A few other examples of convergent evolution include:

• The spine-covered backs of hedgehogs, Old World porcupines, New World Porcupines (evolved separately), some tenrecs, and a few species of rats. 

• The mole-like appearance of “true” moles, African golden moles, and marsupial moles.

• A form adapted for ant-eating — bulky bodies, hunched backs, long thin snouts with worm-like tongues  — in anteaters, armadillos, pangolins, and echidnas.

• The streamlined swimming shape of sharks (fish) and cetaceans like dolphins (mammals) — also ichthyosaurs (reptiles), if we’re including extinct creatures.

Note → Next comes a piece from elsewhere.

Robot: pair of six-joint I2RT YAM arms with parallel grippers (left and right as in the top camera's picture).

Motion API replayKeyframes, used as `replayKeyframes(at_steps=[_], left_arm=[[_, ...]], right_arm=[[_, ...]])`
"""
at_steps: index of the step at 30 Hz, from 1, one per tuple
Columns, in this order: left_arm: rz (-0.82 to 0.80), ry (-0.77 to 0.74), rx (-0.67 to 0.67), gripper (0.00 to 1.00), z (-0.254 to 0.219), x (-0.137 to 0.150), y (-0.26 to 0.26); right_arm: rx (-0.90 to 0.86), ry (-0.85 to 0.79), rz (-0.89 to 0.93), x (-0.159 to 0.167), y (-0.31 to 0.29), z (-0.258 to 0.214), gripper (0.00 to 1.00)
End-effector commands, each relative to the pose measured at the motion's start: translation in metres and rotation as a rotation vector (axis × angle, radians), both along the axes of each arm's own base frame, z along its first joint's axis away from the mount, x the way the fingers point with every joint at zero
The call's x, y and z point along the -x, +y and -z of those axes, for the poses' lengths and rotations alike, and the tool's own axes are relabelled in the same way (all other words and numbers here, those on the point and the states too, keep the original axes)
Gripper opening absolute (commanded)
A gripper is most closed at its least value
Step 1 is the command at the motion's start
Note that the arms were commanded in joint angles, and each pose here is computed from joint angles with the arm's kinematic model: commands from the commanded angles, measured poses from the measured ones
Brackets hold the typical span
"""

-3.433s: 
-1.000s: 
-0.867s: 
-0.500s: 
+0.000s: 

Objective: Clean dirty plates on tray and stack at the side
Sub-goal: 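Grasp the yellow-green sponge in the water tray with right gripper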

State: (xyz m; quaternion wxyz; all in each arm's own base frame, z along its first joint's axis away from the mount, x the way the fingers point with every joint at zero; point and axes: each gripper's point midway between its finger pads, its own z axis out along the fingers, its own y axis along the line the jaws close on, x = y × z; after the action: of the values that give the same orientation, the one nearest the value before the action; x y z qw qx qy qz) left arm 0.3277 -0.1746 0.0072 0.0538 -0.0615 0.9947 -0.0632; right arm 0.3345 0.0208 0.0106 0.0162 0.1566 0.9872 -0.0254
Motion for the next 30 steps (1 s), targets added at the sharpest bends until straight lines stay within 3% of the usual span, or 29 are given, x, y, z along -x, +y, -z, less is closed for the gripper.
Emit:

• A characteristic crab-like shape has evolved at least five separate times in decapod crustaceans (a phenomenon so prominent that it has a name: carcinisation).
  

³ The known, living lobe-finned fish are limited to two species of coelacanths and six lungfish species: one species in Australia, one in South America, and four in Africa. The Australian species is unique for having fully-functioning gills and only one lung. The rest have atrophied gills, making them obligate air-breathers, for which purpose they all have paired lungs.

⁴ The fossil of Tiktaalik roseae was discovered in 2004 on Ellesmere Island in Nunavut, Arctic Canada. Living around 375 million years ago, during the Devonian period, it is considered a transitional form between lobe-finned fishes and early four-legged vertebrates (tetrapods), possessing both fish-like traits (scales, fins, and gills) and tetrapod-like traits (a neck, flat head, rib bones, and limb bones resembling wrists). The “gap” that it fills is between fully aquatic fish like Eusthenopteron and more amphibian-like Acanthostega.